今やるべきことか?  2億円の駐車所整備

こんにちは。
鹿嶋市議会議員の佐藤信成です。
9日に一般質問が行われました。
通告内容については、前回の記事に掲載しております。

本日は、通告項目3番の内容についてです。

私は以前から歴史資料館の建設は見直すべきと主張してきました。

まったく何もやらなくて良いというわけではなく、空き地や図書館の一角などを活用して、最低限の施設で対応するべきだと主張しています。

また、最近の教育委員会の答弁では、市内小中学校の全教室に電子黒板(モニターのようなもの)を導入すると言っているのですから、それこそ、それを活用して、デジタルコンテンツで、映像などを駆使して、建物を建てなくても、郷土教育ができる環境が整っているのではないでしょうか?

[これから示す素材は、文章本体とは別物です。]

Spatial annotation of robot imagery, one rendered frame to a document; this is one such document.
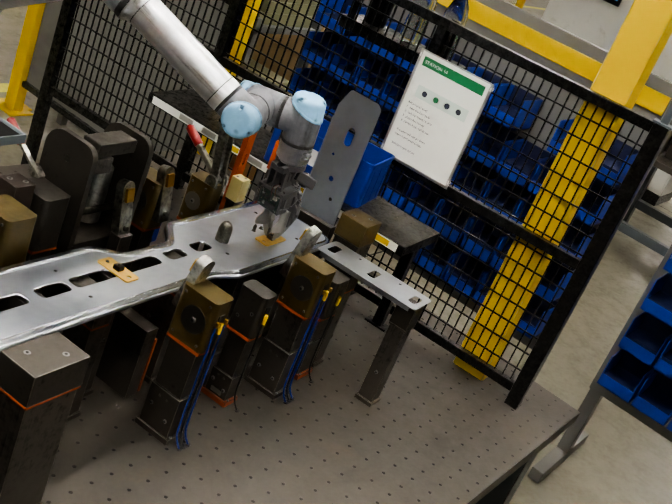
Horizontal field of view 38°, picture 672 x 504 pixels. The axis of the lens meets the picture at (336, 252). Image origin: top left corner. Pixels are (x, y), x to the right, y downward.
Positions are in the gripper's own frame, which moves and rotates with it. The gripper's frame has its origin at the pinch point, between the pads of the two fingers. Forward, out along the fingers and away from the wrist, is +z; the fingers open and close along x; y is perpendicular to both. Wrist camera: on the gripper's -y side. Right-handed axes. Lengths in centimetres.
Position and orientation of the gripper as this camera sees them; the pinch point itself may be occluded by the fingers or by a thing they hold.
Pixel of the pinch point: (273, 232)
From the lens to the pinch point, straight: 229.1
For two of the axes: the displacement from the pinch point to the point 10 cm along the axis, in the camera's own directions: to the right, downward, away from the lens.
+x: 7.9, 5.0, -3.6
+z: -3.0, 8.2, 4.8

さて、今回の私の一般質問の答弁として、驚く回答が出てきました。

それは、関鉄バスターミナル跡地の駐車場計画について、駐車場整備にあたって、その土地の地代を、市民の税金で支払われることが明らかになりました!

この駐車場計画が出たときから、私は利用者が限られていること、そんな駐車所の経営を引き受ける人がいないのだから、計画は無理だ!と主張してきました。(令和元年6月議会)

その時の執行部の答弁は下記のとおりです。

令和元年6月議会 執行部答弁(市議会ホームページ 会議録検索システムから引用)
発言者は当時の地域活性化担当参事兼重点プロジェクト推進室長で、今の政策企画部長で同じ人です。

以下、発言記録
『その施設の利用者、それと鹿島神宮参拝者、そして地元商店街関係の店舗利用者、これらの方が共同で利用できる駐車場を想定しているところでございます。したがいまして、
市が関鉄跡地全体を借地するということは想定しておりません。
この共同利用につきましては関係者、関係者というのはまちづくり会社、それと地権者である鹿島神宮でございますが、と一定程度共通認識が共有化されております。本事業が具体化した暁には、鹿嶋市中心市街地活性化に資するよう整備や管理の面で役割分担を行い、費用負担割合等について調整を図っていくということとしているところでございます。』

引用ここまで

はっきりと
市が関鉄跡地全体を借地するということは想定しておりません
と答弁しています。

たった1年でというか、内閣府の認可が降りたからなのか、駐車場の運営方針について、180度方向転換してしまいました。

また上記答弁にもありますが、「一定程度共通認識が共有化されている」とありますが、これについても当時、確約したのか?と確認したが、そうではなく普段の話し合いの中での感触だった旨の回答でした。

また、もう一つ、市民感覚では納得できない内容があります。
答弁の最初のくだりです。
①「その施設の利用者」というのは、歴史資料館と交流会館を指しています。
②「鹿島神宮参拝者」
③「商店街関係者」
と3つの分類の利用者を想定しているとあります。

皆様は、どの分類の利用者が多いと思いますか?

私は②の参拝者だと思います。市外の歴史資料館利用者は神宮参拝が主目的でしょうし、車社会の鹿嶋市民が、あの駐車場位置の停めて歩く人は限られ、ほとんどの方は、店の前に駐車して買い物をするでしょうから。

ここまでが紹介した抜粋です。